→ INFORMATION SHOWN:

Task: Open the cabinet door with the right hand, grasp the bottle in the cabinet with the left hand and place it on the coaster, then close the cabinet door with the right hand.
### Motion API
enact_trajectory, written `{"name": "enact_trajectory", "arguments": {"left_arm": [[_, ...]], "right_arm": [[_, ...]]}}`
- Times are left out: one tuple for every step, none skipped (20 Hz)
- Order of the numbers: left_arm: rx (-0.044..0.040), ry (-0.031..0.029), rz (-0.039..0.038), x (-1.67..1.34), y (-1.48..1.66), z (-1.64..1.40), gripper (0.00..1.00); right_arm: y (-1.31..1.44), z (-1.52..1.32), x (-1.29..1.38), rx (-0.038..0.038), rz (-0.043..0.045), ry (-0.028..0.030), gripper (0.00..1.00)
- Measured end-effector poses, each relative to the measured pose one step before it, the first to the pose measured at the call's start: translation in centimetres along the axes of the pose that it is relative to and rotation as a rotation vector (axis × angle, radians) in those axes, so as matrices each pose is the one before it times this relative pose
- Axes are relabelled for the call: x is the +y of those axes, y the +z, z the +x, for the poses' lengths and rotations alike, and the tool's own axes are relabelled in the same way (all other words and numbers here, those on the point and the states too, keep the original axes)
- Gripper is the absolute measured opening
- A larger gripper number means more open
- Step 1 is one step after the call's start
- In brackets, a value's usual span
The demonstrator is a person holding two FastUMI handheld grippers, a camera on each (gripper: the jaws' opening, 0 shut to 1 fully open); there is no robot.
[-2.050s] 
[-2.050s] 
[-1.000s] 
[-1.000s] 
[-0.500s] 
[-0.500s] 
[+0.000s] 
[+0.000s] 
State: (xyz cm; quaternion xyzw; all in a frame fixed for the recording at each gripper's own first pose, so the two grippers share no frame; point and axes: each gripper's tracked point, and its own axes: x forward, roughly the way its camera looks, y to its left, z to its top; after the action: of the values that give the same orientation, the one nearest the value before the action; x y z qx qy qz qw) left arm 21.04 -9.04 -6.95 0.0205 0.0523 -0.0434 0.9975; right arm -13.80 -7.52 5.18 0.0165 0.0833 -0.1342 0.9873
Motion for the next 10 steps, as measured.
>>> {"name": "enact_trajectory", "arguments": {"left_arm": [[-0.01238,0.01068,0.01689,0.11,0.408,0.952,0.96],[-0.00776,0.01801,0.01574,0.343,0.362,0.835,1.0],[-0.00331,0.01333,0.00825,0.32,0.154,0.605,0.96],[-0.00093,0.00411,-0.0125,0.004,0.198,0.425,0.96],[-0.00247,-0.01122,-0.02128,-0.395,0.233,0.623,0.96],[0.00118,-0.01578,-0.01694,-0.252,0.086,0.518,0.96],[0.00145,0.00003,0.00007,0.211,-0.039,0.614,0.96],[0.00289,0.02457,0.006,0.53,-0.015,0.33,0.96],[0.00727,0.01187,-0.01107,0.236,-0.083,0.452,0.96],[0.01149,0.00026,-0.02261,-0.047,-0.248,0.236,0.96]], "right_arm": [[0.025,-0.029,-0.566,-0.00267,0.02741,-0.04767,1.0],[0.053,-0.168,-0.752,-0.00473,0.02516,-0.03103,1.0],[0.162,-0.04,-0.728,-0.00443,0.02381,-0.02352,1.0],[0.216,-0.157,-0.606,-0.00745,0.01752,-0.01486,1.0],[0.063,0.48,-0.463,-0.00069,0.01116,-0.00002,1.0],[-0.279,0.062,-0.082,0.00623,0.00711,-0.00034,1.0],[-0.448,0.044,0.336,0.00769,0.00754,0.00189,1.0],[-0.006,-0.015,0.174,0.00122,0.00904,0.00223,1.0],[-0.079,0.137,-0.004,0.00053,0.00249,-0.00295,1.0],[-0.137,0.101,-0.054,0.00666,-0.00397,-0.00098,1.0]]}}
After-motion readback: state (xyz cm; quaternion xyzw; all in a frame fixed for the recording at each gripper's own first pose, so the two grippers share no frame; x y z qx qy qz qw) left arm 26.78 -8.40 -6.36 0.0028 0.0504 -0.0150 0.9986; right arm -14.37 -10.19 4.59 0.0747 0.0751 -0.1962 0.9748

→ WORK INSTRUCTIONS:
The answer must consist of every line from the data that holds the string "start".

→ YOUR SOLUTION:
- Measured end-effector poses, each relative to the measured pose one step before it, the first to the pose measured at the call's start: translation in centimetres along the axes of the pose that it is relative to and rotation as a rotation vector (axis × angle, radians) in those axes, so as matrices each pose is the one before it times this relative pose
- Step 1 is one step after the call's start

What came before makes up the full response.